- The Washington Times - Tuesday, January 19, 2021

Ransomware attacks affected more than 2,300 U.S. government entities, health care facilities and schools in 2020, according to security software company Emsisoft.

Ransomware is malicious software that requires payment from its victims in exchange for restoring access to systems or data held hostage by the cyberattackers. Emsisoft’s report did not analyze private sector cyberattacks because the company said such attacks were too infrequently disclosed to provide an accurate portrayal of the threats.

“The fact that there were no ransomware-related deaths in the U.S. last year was simply due to good luck,” said Fabian Wosar, Emsisoft chief technology officer, in the report. “Security needs to be bolstered across the public sector before that luck runs out and lives are lost.”

The total cost of the 113 ransomware attacks observed by Emsisoft on federal, state and local government entities cost an estimated $915 million.

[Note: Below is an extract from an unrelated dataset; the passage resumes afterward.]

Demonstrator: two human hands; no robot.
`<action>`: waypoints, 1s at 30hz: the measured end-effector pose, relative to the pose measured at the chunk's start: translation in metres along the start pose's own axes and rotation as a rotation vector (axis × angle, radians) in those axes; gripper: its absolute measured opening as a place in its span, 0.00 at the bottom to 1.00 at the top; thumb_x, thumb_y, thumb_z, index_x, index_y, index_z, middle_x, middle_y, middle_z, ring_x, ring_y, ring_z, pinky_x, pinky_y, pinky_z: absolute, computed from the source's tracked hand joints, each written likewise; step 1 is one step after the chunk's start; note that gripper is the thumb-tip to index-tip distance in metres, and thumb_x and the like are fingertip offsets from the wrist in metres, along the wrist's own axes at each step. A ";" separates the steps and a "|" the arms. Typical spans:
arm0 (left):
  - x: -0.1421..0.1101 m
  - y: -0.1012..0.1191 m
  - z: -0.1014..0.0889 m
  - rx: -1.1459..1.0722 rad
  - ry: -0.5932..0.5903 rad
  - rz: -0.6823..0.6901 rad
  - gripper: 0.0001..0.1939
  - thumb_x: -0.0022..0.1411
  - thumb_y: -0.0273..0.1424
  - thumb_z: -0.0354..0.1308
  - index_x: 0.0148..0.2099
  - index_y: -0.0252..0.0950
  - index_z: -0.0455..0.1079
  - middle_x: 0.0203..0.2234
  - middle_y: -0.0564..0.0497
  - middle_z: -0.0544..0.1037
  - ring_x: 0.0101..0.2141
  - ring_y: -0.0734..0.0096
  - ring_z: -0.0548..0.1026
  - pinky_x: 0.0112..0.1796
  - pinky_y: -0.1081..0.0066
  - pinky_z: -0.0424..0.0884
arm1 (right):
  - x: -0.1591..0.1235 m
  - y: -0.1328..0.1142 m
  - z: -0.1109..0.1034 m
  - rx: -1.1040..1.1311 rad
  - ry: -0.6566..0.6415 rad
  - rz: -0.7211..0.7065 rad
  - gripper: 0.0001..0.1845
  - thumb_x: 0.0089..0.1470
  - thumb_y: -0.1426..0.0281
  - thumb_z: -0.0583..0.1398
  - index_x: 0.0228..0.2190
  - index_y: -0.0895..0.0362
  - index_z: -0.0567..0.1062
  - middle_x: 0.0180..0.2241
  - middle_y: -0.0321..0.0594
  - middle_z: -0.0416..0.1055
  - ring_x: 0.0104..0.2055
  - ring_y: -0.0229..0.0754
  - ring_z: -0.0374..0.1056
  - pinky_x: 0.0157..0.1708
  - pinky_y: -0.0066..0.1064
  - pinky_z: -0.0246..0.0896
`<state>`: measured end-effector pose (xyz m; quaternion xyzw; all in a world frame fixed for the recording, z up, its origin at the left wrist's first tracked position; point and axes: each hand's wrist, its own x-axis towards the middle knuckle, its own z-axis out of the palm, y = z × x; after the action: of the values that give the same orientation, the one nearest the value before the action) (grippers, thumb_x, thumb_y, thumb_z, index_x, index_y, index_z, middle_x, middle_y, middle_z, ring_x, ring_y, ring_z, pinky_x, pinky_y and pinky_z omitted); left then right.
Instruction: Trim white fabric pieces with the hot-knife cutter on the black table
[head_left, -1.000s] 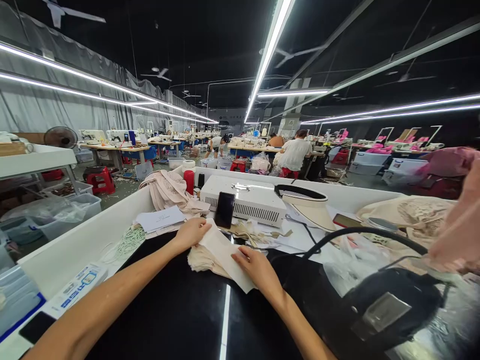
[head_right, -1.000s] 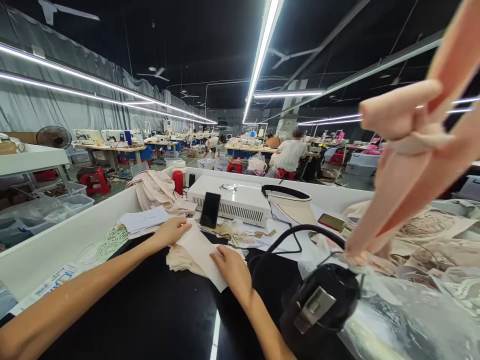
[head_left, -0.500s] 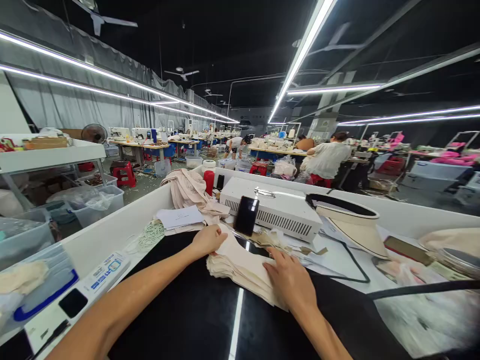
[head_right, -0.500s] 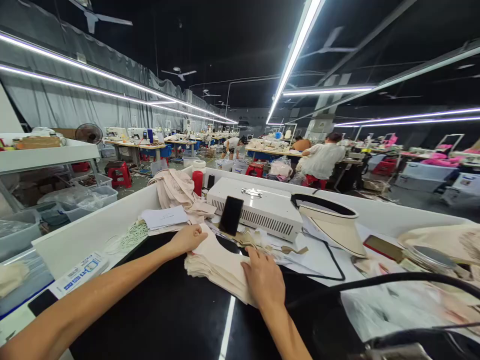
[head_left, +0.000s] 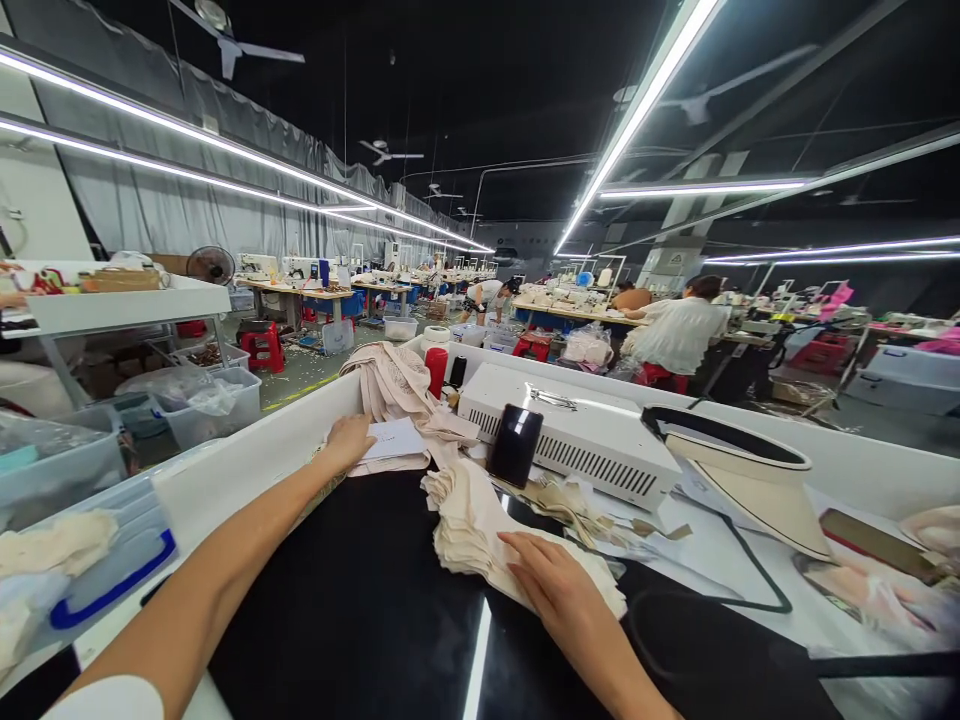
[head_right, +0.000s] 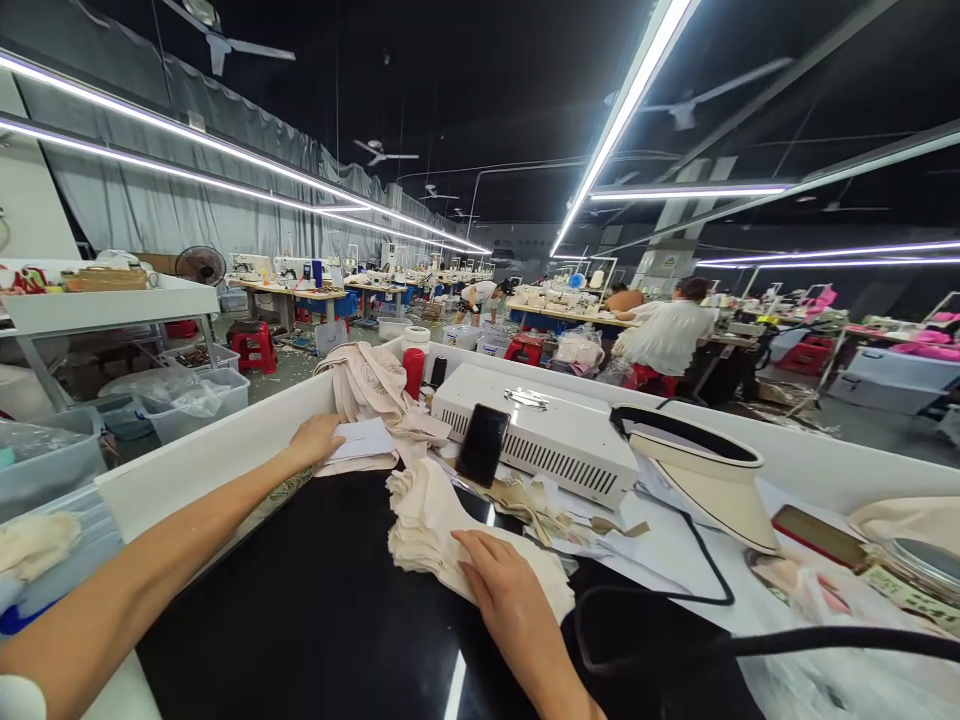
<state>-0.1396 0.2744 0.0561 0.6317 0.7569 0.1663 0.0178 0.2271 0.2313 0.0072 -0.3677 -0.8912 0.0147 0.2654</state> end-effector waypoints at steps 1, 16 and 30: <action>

As a result, Emsisoft is advocating that government entities make changes quickly or risk turning 2021 into a “banner year for cybercriminals.”

“We anticipate there will be more cases of data theft in 2021 than there were in 2020 — likely, at least twice as many,” Emsisoft said in the report. “Like legitimate businesses, criminal enterprises adopt strategies that are proven to work, and data theft has indeed been proven to work.”

Emsisoft’s report said part of the problem facing those targeted with ransomware is that public sector victims of ransomware are not required to disclose the attacks, which makes it difficult for policymakers to know precisely how many incidents there are, how many demands are paid and what the full cost of the cyberattacks are.

“2021 need not be a repeat of 2020,” Mr. Wosar said in the report. “Proper levels of investment in people, processes and IT would result in significantly fewer ransomware incidents and those incidents which did occur would be less severe, less disruptive and less costly.”